Publication year - 1988
Publication title -
acta anaesthesiologica scandinavica
Language(s) - English
Resource type - Journals
SCImago Journal Rank - 0.738
H-Index - 107
eISSN - 1399-6576
pISSN - 0001-5172
DOI - 10.1111/j.1399-6576.1988.tb02711.x
Subject(s) - medicine , epidural space , anesthesia , surgery , catheter , cancer pain , opioid , port (circuit theory) , epidural administration , cancer , bupivacaine , electrical engineering , engineering , receptor
In order to determine the optimal pain treatment for patients with cancer involvement of the brachial or lumbar nerve plexuses, a prospective comparative study was carried out using peroral opioid therapy (SO), epidural opioid by a conventional tunnelled epidural catheter (CE) or an epidural catheter connected to an implanted injection port (Port). Pain relief, measured by a visual analog scale (VAS), was similar and adequate in every group already after the first 24 h. CNS side–effects were less frequent and the Karnofsky performance grades slightly superior in the epidural groups.
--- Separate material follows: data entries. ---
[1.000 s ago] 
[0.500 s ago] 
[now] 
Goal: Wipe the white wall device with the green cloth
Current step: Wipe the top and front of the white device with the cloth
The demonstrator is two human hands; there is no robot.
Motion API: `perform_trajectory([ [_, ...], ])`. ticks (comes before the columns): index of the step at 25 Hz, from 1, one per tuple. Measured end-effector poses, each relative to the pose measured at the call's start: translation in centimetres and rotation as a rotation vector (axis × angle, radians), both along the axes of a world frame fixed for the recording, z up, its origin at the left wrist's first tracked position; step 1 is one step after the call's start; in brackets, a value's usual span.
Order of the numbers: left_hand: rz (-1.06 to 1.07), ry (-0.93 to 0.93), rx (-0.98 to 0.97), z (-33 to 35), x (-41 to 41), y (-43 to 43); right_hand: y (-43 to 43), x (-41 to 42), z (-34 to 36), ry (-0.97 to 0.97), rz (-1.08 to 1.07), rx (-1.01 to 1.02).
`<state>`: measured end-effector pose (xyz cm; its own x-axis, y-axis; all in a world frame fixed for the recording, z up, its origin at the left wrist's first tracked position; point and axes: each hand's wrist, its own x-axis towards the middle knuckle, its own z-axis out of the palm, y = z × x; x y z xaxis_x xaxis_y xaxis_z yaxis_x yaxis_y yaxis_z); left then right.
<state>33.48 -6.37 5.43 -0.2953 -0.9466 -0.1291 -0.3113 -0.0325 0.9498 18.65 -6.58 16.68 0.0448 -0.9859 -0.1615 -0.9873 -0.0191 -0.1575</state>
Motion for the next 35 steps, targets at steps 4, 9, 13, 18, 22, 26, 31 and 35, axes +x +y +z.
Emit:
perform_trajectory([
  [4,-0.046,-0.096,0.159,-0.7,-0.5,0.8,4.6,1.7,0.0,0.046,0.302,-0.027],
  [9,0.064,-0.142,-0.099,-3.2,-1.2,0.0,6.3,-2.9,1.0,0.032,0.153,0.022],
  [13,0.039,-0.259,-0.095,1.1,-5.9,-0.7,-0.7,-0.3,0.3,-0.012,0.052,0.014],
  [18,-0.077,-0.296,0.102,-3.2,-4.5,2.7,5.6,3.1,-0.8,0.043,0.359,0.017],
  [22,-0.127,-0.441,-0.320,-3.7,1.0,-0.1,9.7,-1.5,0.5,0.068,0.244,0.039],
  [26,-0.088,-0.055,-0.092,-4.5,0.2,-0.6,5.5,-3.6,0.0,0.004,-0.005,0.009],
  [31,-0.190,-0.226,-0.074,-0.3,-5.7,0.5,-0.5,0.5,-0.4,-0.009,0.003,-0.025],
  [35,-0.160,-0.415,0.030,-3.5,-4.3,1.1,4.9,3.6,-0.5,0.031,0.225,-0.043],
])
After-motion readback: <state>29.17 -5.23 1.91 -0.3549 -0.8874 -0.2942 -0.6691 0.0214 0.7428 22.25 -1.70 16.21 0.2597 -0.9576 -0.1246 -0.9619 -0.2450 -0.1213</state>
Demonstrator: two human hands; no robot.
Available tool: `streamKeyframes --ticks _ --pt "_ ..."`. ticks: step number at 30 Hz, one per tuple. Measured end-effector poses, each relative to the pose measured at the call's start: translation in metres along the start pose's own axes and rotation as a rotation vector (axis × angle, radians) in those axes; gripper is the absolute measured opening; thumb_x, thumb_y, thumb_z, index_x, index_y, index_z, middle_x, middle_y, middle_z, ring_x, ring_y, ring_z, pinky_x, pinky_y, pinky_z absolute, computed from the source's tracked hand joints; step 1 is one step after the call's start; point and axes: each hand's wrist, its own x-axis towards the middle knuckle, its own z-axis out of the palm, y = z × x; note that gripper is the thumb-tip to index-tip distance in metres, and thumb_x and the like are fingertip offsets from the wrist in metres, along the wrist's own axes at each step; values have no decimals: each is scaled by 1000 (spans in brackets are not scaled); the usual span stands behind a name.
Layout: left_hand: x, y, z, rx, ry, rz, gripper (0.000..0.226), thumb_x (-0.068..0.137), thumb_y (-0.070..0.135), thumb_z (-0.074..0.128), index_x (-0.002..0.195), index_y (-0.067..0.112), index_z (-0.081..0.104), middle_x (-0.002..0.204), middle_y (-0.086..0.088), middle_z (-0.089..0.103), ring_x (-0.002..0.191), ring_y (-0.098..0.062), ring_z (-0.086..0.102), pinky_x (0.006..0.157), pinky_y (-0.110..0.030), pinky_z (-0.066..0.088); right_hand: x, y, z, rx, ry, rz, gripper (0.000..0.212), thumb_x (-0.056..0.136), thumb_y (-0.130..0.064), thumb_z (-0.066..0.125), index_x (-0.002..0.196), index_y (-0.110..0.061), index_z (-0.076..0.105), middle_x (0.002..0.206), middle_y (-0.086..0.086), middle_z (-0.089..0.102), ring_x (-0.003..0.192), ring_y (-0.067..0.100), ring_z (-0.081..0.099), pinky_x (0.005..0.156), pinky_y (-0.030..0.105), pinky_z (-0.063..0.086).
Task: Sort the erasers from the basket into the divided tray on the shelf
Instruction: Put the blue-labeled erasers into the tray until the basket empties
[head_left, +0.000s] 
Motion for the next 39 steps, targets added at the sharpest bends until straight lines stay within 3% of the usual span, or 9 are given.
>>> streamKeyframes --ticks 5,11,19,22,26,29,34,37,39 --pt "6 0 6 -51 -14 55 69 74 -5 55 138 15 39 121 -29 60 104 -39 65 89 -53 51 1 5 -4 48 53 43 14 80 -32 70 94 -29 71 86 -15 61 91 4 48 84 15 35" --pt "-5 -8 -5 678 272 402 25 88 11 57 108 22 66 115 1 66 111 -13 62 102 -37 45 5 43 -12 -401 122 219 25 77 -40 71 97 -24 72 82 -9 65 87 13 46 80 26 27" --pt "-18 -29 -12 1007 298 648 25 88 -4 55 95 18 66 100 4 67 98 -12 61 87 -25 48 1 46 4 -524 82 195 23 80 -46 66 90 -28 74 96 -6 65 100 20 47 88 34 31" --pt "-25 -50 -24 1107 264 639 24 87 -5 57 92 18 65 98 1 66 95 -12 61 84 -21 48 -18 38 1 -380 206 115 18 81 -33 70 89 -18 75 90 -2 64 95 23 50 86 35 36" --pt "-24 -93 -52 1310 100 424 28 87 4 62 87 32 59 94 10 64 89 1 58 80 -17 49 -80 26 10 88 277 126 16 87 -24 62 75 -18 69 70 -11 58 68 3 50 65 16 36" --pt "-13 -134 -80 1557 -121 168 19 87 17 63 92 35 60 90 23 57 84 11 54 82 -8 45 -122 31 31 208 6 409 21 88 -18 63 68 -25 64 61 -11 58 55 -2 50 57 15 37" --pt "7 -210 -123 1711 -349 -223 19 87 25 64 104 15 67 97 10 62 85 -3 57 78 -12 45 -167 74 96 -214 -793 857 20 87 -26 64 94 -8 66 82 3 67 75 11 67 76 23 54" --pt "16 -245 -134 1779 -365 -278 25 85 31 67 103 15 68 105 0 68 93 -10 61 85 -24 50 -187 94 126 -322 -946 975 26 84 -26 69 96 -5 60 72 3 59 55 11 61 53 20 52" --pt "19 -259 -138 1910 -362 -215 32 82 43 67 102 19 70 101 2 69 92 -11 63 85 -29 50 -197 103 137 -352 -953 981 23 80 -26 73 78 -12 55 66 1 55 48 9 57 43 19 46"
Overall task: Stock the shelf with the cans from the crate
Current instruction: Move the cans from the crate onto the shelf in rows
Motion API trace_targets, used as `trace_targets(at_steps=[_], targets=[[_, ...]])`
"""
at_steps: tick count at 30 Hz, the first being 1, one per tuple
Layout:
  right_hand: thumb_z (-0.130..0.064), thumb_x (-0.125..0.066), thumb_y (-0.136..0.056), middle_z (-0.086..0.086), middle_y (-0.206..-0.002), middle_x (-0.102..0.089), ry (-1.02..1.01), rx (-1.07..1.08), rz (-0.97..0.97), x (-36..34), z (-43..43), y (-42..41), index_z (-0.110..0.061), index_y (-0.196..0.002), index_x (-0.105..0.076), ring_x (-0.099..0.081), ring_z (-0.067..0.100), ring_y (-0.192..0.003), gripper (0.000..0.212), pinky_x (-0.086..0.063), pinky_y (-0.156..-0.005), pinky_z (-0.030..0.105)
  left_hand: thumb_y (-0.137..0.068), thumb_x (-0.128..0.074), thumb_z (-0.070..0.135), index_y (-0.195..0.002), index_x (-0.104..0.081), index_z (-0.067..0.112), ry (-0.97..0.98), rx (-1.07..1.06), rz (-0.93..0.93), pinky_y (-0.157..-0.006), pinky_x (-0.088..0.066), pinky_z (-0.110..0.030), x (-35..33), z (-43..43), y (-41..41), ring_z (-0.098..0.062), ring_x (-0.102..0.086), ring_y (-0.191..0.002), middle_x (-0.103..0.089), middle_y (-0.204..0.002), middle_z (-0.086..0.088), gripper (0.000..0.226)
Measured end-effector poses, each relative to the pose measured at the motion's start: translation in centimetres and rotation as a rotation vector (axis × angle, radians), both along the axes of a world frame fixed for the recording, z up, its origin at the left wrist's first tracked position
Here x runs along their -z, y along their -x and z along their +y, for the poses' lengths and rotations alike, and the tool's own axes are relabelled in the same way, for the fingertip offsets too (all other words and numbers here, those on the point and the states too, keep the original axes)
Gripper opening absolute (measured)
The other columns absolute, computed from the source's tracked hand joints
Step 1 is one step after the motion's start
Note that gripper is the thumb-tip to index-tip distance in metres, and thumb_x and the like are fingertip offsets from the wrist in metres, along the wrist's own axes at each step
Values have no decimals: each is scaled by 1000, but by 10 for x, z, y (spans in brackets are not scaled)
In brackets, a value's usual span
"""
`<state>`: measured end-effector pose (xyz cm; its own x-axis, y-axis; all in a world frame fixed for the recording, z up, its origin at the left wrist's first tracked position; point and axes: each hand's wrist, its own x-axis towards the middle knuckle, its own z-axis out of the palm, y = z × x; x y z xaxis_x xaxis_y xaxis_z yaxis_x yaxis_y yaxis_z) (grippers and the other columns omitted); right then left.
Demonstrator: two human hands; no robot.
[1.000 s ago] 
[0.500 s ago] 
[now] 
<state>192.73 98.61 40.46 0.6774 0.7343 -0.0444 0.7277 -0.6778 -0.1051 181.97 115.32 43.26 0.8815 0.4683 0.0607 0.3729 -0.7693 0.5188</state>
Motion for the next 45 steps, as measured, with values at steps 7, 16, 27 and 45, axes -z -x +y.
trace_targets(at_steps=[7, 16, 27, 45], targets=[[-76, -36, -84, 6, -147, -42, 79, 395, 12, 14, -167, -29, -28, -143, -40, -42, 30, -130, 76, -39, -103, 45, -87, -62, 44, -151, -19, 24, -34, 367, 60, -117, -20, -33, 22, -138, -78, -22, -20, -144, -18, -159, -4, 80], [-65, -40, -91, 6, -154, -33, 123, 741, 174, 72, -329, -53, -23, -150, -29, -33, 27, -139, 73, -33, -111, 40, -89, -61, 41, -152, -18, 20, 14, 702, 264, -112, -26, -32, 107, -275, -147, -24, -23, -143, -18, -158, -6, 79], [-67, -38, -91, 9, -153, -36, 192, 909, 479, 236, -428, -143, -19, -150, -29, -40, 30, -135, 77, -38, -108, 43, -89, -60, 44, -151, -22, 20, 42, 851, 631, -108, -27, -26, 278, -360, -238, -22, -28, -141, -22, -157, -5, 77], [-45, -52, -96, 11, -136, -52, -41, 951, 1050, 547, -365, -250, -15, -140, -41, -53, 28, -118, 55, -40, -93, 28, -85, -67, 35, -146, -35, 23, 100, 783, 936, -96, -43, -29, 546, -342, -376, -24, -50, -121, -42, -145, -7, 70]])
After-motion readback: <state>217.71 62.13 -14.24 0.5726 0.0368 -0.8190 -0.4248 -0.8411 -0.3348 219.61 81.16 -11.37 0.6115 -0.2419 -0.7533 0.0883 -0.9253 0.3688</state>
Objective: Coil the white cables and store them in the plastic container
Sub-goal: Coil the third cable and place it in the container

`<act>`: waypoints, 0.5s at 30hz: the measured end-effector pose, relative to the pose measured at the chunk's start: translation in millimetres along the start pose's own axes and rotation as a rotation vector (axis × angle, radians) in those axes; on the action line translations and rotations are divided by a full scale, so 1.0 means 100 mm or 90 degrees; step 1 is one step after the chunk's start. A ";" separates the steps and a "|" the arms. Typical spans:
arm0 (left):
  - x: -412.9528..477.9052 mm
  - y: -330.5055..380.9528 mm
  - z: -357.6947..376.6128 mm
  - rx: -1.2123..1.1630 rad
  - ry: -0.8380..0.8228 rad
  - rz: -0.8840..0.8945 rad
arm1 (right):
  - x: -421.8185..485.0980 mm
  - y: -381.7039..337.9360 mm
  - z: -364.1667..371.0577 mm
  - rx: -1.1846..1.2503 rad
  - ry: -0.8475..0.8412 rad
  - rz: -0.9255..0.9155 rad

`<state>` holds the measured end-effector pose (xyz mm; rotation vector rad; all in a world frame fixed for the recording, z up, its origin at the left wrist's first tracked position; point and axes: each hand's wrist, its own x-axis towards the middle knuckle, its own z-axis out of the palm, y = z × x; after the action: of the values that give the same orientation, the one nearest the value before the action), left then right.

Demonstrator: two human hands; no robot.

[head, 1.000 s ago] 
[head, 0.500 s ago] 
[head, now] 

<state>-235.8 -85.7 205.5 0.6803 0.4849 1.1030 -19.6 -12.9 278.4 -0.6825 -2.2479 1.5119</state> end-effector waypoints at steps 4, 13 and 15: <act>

Occlusion and catheter disconnection complicated the pain therapy of five epidural port patients. Epidural dislocation occurred three times in the conventional epidural group. One local infection in the CE group and two in the Port group were recorded. However, no signs of epidural infection were seen at autopsy. The results suggest that due to a lower incidence of side–effects, epidural catheter techniques are superior to peroral opioid in treating pain in these patients. However, complete pain relief was not achieved in all patients, suggesting neurogenic, non–nociceptive pain components. Both epidural techniques seem suitable for long–term pain therapy. Technical improvements are needed in the epidural catheter and the port. The long–term epidural catheter does not seem to cause any major changes in the histology of the dura mater or the connective tissue of the epidural space.